Please use this identifier to cite or link to this item: http://hdl.handle.net/10397/116241
Title: Superior energy management for fuel cell vehicles guided by improved DDPG algorithm : integrating driving intention speed prediction and health-aware control
Authors: Jia, C 
Liu, W 
He, H
Chau, KT 
Issue Date: 15-Sep-2025
Source: Applied energy, 15 Sept. 2025, v. 394, 126195
Abstract: Despite the significant advantages of fuel cell (FC) vehicles in reducing urban air pollution and extending driving range, effectively managing their internal energy systems remains a major challenge. To maximize the operational efficiency and lifespan of the FC system without compromising fuel economy, this paper proposes a novel predictive energy management paradigm guided by deep reinforcement learning. This strategy innovatively integrates driving intention speed prediction and health-aware control.
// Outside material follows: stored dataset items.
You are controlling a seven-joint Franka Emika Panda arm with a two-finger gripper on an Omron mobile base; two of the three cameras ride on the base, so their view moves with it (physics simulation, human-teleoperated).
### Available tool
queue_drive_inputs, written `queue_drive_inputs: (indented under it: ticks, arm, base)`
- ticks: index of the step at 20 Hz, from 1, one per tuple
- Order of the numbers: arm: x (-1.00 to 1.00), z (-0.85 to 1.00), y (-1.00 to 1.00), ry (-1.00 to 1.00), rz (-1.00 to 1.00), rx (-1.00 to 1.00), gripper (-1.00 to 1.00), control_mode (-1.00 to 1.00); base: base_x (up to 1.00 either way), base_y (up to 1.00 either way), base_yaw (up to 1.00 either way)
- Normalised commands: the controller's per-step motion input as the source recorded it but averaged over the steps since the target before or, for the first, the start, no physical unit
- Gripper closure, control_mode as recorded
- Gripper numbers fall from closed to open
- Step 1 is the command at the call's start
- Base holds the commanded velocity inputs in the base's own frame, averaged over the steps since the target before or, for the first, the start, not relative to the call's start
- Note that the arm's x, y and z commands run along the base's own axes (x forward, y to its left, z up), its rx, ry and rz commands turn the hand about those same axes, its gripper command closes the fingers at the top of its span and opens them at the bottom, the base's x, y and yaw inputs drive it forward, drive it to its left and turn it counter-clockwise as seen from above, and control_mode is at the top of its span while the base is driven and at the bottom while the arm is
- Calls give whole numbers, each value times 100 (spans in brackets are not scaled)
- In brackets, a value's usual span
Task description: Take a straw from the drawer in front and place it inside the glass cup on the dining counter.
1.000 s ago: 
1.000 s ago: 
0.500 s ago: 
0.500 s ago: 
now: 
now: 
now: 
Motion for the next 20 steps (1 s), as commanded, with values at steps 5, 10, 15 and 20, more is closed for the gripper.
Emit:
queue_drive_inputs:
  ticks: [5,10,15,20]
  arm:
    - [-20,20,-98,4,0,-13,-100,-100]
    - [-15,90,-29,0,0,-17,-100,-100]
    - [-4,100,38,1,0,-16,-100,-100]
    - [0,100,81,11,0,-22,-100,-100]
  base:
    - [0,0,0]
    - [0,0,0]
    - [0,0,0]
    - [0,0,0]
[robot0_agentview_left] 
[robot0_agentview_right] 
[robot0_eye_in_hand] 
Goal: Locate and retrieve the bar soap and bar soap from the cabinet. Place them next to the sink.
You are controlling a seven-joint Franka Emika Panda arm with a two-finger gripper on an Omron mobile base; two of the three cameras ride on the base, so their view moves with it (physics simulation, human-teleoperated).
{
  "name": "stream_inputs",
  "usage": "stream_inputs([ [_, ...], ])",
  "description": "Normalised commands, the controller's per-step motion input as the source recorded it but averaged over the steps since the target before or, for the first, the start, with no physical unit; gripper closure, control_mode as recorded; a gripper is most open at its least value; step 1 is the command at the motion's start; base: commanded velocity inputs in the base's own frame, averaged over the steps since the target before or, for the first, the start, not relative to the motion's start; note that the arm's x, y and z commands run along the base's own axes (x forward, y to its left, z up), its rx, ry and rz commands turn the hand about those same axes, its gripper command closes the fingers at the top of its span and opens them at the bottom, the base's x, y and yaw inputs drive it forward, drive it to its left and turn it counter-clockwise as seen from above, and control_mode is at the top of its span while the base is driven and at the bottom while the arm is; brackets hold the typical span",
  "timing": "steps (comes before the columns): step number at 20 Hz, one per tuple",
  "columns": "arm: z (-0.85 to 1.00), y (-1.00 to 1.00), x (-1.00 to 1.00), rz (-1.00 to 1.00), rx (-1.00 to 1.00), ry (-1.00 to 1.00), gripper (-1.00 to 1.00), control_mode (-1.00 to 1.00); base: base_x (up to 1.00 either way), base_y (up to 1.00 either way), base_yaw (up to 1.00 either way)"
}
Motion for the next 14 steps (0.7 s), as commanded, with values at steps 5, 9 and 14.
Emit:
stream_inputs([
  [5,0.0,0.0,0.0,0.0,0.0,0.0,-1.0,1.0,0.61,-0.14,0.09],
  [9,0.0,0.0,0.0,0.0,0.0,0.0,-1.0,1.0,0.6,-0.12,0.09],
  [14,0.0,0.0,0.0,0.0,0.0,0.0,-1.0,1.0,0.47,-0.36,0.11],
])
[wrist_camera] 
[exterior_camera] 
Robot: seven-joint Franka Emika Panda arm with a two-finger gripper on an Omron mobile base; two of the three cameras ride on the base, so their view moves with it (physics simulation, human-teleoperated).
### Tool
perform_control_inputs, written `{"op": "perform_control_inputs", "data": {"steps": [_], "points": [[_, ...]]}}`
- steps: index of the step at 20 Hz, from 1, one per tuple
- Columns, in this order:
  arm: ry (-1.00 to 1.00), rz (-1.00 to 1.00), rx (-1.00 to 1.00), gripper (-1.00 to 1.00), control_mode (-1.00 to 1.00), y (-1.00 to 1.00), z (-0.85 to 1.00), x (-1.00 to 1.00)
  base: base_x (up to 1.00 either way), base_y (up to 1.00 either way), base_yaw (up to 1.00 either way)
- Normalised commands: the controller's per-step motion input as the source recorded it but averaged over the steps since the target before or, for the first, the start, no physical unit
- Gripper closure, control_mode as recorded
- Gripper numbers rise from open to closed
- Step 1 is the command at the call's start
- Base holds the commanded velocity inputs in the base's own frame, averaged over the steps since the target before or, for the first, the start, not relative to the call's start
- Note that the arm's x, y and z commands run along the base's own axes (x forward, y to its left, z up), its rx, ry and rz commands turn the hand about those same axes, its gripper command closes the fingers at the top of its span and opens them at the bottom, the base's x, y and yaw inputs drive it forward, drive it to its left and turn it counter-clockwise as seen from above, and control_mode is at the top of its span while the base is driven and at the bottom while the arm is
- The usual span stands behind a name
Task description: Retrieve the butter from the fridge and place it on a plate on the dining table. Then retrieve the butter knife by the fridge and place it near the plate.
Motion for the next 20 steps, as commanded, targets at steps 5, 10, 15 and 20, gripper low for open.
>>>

Specifically, we developed a multi-input bi-directional long short-term memory (BiLSTM) predictor incorporating driving intentions (DI-BiLSTM) using the fuzzy C-means algorithm to enhance the prediction accuracy of future vehicle state trajectories. Downstream control decisions are executed through an improved deep deterministic policy gradient (DDPG) algorithm, which optimizes action space selection based on the degradation characteristics of the FC system. Additionally, during the training and validation phases of the energy management strategy (EMS), we utilized high-quality driving data collected from real bus routes using a high-performance Beidou integrated navigation system, replacing conventional standard driving cycles to enhance the strategy's generalization ability across different scenarios. The results indicate that, compared with conventional prediction model relying solely on historical speed data, the DI-BiLSTM improves prediction accuracy by at least 7.86 % over 3 s, 5 s, and 8 s prediction horizons. Compared with conventional DDPG-based EMS, the proposed EMS increases the average efficiency of the FC system by 32.18 % and extends its lifespan by 16.50 %. In terms of overall driving costs, the proposed EMS improves driving economy by 9.97 % compared with conventional DDPG-based EMS.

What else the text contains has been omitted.